* Your assignment *
Take each line of the data that contains the string "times" and copy it.

* Entries provided *
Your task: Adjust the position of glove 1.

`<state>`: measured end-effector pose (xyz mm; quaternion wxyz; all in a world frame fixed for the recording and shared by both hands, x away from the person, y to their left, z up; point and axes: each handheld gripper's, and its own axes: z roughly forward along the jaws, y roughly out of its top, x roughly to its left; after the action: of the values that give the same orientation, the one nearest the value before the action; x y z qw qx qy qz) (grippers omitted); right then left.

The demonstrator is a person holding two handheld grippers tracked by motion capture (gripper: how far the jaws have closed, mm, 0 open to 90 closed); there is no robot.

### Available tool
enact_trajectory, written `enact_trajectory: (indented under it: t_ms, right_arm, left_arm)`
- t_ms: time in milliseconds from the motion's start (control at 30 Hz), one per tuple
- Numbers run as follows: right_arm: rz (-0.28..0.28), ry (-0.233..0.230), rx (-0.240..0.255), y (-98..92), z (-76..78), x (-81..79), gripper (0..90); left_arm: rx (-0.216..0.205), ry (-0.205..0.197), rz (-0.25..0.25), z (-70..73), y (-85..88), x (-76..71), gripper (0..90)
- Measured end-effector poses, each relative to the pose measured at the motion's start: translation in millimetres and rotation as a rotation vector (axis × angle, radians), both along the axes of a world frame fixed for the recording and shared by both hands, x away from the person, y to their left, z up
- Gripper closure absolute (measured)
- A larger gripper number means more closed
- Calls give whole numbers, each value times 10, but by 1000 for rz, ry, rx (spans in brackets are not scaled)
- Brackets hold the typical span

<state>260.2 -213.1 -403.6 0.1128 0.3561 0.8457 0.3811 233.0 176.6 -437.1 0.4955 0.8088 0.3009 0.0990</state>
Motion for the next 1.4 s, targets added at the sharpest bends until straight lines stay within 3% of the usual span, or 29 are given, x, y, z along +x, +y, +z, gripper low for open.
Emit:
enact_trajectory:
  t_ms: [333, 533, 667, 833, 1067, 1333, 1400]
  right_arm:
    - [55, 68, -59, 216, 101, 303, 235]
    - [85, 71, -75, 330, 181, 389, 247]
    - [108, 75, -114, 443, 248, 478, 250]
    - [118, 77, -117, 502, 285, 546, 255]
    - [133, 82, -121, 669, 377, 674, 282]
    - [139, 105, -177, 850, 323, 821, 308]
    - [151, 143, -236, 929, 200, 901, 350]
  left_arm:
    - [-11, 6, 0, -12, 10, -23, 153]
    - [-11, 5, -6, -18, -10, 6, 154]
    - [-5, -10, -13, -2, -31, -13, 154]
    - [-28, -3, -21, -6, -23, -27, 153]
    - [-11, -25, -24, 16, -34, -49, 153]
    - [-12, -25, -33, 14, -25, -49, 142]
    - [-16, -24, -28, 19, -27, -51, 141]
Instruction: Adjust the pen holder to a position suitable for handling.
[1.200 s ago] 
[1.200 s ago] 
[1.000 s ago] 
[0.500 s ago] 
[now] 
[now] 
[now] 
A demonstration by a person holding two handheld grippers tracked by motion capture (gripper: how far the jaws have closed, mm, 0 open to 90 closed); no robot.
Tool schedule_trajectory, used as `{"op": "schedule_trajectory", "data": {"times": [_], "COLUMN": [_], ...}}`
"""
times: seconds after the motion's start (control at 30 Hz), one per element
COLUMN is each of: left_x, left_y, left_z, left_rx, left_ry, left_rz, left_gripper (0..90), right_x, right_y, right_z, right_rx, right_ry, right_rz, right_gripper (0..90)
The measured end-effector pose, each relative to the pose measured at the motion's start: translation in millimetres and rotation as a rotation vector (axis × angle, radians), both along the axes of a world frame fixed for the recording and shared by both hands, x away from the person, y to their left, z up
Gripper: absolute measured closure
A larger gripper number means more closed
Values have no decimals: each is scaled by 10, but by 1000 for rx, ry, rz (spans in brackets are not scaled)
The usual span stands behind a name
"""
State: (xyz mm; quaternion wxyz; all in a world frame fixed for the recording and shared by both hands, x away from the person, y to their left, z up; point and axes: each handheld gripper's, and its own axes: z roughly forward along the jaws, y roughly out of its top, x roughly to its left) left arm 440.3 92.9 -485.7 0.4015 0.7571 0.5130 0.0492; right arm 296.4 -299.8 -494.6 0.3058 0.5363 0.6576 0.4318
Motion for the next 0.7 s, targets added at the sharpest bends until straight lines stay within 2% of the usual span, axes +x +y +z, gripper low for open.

* Written solution *
- Calls give whole numbers, each value times 10, but by 1000 for rz, ry, rx (spans in brackets are not scaled)
Tool schedule_trajectory, used as `{"op": "schedule_trajectory", "data": {"times": [_], "COLUMN": [_], ...}}`
times: seconds after the motion's start (control at 30 Hz), one per element

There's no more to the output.